I'm not sure if FastAPI is the best competition for this library as it focuses on building REST APIs rather than JSON RPCs, but anyway great work!


What is the difference between RPC and API besides the URL & payload structure?


It's just semantics. "managing remote resources" or "calling remote procedures" is all just network calls, usually http.


Semantics are 90% of programming though. Learning syntax is simple, learning semantics is hard. Semantics structure how you think about problems and express solutions.


That's rather handwavy.

The question is about a performance benchmark. From a performance standpoint, rpc and rest are the same (http requests that execute code on the server).

The "semantics" you assign to one or the other don't change the technical details about implementation and performance.


But in this case there is almost no difference. Basically same payloads with a slightly different "command" format.


It's the same payloads with a slightly different command format if you structure your program in exactly the same way. The point is that you don't structure your program in exactly the same way in each case.


Semantics is 90% of life!


> it's all just data

> it's all just computers

> we're all just going to die anyway


REST is based around resources and kind of the polar opposite of RPC when it comes to writing APIs.


REST is literally RPC. You are making a remote procedure call to a URL. GET this resource. DELETE this resource. It's the same thing.

What is the difference between remote.perform('some-action', { payload }) and remote.POST('some-action', payload) ?


There is no difference: neither of those are REST.

Calling an URL with an action in the path name (rather than a resource name) is technically not done in REST -- the action is expressed through your HTTP verb.

Using GET/POST/DELETE directly does not mean you're doing REST - there's a whole set of rules and assumptions that come with it.


Is it though? Or is the difference mostly semantics? At then end of the day it's just barely different ways for issuing a "command".


Thank you! You are right, FastAPI doesn't promise performance. But on the other hand, they have super usable. We wanted to show, that libraries can be both usable and fast, hence the name of the post :)


They say ‘high performance’ on their homepage: https://fastapi.tiangolo.com/


you would not be crazy to think the "Fast" refers to performance


A common pitfall. FastAPI is orders of magnitude slower than Java or .NET. A simple expressjs API outperforms it, especially with concurrent users.


100x faster than FastAPI seems easy. I wonder how it compares to other fast Python libraries like Japronto[1] and non-Python ones too.

1 - https://github.com/squeaky-pl/japronto


It's hard to beat SimdJSON + io_uring. Other implementations should provide a port of the former or equivalent/faster implementation and too rely on io_uring, with epoll being a viable competitor in limited set of scenarios. I would expect Python being also a bottleneck here with other compiled languages (besides C/C++) that have good interop and ability to write vectorized code having an upper hand like Rust, C# or Go.


You are right! For the convenience of Python users, we have to introspect the messages and parse JSON into Python objects. Every member of every dictionary being allocated on heap.

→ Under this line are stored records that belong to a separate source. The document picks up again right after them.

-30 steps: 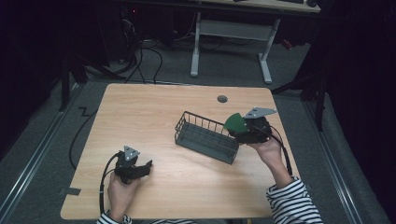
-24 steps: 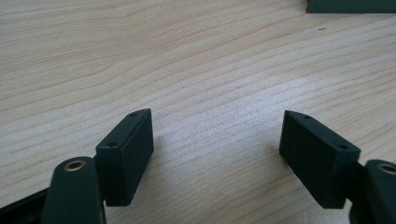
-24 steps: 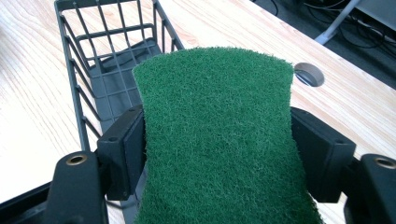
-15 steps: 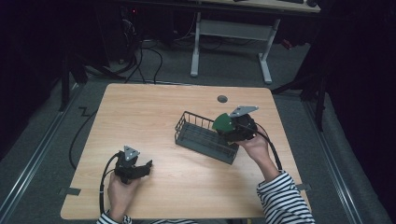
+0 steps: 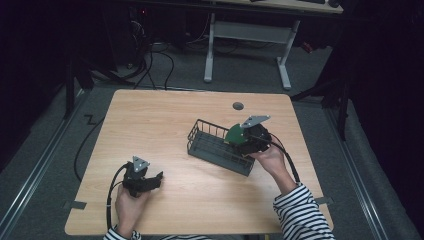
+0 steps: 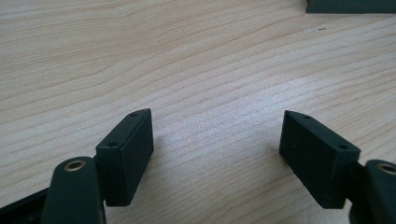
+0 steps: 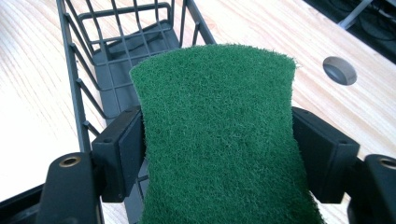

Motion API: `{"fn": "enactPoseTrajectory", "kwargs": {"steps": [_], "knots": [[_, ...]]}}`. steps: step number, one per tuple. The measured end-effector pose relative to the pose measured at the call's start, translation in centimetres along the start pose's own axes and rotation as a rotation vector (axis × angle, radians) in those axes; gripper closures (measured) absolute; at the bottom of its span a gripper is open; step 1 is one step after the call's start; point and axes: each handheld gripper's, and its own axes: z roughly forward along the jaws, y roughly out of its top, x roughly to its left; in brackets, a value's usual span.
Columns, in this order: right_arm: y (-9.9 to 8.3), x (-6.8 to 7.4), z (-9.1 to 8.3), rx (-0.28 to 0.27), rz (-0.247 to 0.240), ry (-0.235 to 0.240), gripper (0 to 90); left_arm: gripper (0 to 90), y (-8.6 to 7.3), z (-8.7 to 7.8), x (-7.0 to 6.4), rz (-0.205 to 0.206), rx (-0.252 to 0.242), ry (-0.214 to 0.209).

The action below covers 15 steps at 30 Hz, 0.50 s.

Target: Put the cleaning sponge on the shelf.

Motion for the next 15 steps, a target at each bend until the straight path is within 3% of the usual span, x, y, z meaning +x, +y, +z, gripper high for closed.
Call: {"fn": "enactPoseTrajectory", "kwargs": {"steps": [15], "knots": [[-0.09,0.37,-0.02,-0.002,0.003,0.037,22.4,26.5,0.0,0.0,0.0,0.0,0.0,0.0]]}}
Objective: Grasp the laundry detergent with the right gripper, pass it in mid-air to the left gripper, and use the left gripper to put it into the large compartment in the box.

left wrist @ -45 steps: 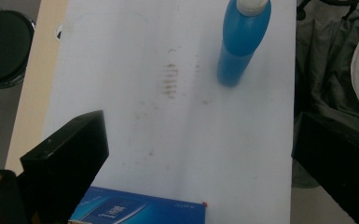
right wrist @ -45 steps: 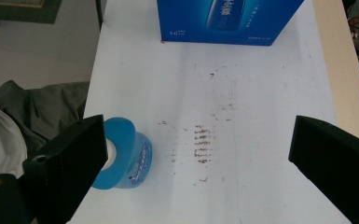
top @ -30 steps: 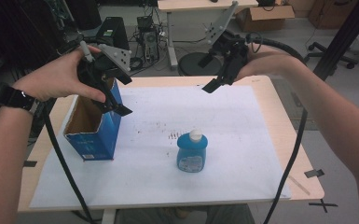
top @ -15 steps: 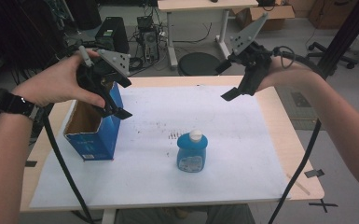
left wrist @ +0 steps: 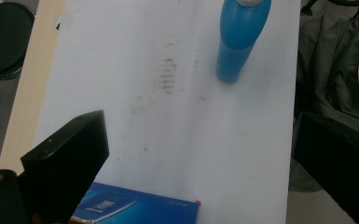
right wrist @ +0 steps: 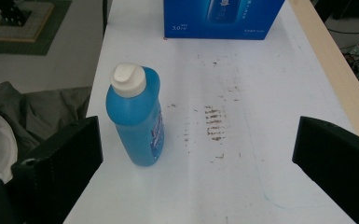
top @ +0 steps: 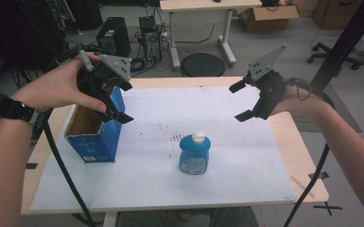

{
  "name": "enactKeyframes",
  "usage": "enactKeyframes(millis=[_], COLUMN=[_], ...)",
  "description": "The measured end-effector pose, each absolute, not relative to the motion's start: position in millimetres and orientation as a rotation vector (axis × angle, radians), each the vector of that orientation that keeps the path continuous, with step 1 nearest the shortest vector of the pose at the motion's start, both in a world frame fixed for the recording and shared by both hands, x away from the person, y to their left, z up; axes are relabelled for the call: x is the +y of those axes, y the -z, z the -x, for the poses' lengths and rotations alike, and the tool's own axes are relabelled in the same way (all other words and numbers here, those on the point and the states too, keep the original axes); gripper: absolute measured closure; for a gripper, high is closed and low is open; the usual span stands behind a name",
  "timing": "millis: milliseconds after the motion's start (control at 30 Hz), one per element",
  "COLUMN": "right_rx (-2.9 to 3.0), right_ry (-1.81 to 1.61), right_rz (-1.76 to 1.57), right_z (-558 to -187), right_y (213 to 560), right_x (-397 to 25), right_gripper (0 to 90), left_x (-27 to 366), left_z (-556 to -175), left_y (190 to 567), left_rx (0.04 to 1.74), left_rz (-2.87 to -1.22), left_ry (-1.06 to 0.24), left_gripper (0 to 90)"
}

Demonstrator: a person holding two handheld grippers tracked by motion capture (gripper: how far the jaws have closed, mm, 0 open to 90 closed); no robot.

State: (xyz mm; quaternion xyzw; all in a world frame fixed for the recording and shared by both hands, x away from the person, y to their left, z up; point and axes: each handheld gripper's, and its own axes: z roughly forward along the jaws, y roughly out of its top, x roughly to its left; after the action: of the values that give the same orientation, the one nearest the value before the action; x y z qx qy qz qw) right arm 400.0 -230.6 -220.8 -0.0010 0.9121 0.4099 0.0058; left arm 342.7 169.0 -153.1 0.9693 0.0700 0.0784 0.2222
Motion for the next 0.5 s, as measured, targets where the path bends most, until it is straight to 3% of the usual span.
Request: enactKeyframes(millis=[500], right_rx=[2.857], right_ry=[-1.434], right_rz=[-0.079], right_z=[-393], right_y=[277], right_x=[-238], right_gripper=[1.3], left_x=[167], left_z=[-341], left_y=[158], left_rx=[0.188], left_rz=[-2.681], left_ry=[-0.21], left_gripper=[4.5])
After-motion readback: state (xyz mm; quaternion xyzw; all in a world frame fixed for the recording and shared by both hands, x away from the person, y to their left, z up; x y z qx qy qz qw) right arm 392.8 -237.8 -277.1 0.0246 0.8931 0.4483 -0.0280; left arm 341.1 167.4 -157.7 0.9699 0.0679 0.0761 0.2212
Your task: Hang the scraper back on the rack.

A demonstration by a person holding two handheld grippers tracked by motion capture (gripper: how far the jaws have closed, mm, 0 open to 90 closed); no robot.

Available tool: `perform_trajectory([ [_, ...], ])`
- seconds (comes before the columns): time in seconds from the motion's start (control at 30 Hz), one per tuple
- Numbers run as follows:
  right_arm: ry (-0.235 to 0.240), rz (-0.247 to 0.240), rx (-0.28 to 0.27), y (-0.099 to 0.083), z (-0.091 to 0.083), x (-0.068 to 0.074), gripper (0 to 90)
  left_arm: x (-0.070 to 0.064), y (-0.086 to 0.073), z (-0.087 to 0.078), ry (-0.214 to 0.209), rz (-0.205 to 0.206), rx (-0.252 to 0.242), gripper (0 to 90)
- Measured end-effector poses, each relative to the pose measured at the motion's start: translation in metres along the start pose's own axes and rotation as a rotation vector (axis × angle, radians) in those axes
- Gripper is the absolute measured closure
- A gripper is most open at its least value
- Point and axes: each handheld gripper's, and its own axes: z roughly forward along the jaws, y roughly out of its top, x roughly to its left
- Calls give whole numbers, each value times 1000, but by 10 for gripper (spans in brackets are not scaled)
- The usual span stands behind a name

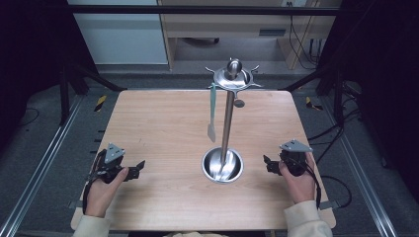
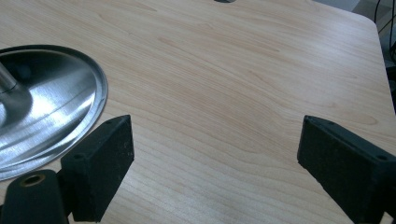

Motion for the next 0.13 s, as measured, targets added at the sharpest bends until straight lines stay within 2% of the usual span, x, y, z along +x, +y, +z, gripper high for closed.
perform_trajectory([
  [0.07,0,5,-6,0,0,0,111,2,-3,-1,2,-20,-2,83],
  [0.13,-1,4,-1,0,0,-1,111,2,-2,-2,17,-2,0,83],
])
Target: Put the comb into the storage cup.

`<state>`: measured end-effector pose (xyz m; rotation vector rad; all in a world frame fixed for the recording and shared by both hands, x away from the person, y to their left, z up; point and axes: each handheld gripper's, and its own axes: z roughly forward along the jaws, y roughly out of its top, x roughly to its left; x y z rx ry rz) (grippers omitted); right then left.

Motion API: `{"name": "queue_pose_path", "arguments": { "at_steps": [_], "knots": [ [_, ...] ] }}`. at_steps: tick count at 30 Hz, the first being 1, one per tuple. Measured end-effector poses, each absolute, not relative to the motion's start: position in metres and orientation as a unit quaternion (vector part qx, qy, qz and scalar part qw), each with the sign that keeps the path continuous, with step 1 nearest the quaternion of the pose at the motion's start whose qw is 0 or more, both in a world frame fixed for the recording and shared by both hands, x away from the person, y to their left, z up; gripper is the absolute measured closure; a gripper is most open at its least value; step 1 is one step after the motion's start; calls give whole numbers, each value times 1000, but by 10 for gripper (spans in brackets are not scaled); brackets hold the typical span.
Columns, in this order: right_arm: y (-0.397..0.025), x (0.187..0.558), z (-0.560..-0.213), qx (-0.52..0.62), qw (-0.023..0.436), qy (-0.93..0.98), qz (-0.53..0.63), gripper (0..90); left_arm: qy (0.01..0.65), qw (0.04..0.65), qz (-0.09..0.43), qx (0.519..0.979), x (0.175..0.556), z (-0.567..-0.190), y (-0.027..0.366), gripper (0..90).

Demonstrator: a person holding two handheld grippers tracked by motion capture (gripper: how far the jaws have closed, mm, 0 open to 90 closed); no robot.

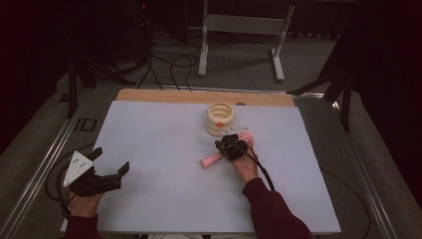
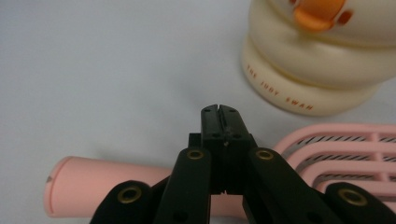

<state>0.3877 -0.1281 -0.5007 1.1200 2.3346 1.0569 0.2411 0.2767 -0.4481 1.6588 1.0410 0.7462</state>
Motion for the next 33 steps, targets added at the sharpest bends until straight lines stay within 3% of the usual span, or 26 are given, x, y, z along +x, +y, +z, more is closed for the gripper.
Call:
{"name": "queue_pose_path", "arguments": {
  "at_steps": [7, 33],
  "knots": [
    [-119, 387, -508, 391, 151, 835, 355, 900, 431, 499, 309, 685, 241, -448, 277, 0],
    [-124, 364, -505, 381, 157, 866, 283, 900, 433, 499, 309, 684, 241, -449, 277, 0]
  ]
}}
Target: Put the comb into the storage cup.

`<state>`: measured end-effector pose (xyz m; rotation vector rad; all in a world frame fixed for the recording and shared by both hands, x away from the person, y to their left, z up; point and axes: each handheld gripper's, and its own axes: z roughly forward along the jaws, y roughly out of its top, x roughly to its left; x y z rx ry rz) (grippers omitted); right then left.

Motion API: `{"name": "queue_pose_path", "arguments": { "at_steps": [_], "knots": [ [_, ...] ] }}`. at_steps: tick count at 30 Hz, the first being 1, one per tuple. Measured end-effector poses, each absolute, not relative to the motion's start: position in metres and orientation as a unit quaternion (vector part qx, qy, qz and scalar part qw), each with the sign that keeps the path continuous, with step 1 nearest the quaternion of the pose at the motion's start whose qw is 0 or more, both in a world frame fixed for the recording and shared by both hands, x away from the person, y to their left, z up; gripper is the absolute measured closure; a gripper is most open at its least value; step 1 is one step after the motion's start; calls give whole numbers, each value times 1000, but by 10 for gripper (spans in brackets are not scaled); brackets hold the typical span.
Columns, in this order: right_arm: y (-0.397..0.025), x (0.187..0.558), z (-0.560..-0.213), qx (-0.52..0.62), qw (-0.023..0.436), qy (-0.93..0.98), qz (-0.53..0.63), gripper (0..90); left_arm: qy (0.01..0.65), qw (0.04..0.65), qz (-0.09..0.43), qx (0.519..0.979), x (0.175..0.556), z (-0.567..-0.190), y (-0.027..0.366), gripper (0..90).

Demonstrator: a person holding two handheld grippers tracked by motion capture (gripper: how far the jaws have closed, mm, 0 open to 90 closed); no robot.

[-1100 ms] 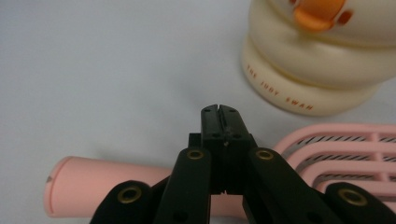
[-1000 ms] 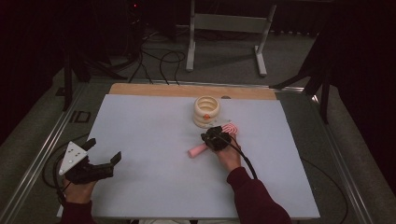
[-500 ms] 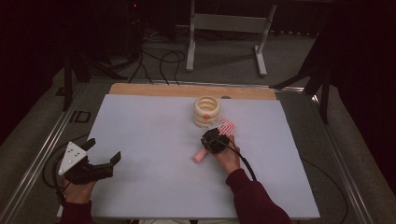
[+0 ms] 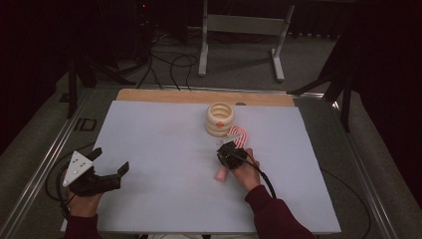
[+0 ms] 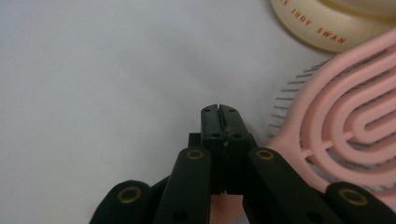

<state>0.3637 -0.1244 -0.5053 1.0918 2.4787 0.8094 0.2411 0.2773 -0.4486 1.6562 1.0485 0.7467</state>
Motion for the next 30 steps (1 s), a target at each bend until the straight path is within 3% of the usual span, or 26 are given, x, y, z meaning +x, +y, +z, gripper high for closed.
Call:
{"name": "queue_pose_path", "arguments": {
  "at_steps": [30],
  "knots": [
    [-161, 320, -504, 363, 130, 886, 257, 899, 433, 495, 304, 690, 243, -452, 273, 0]
  ]
}}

To make it as fast as possible we don't use PyBind, NanoBind, SWIG, or any high-level tooling. Our Python bindings are a pure CPython integration. There is just no way to beat that combo, not that I know.

https://github.com/unum-cloud/ujrpc/blob/main/src/python.c


The difference would still be huge. It's exceptionally large even when we compare to the gRPC C++ server implementations.


How large? Also I'm not sure the gRPC C++ server implementations you've tested are the fastest. If you're comparing to FastAPI (which is more of an HTTP server framework) then you should also compare to what is at the top of https://www.techempower.com/benchmarks/#section=data-r21.


The net performance of your system is only as fast as the slowest part.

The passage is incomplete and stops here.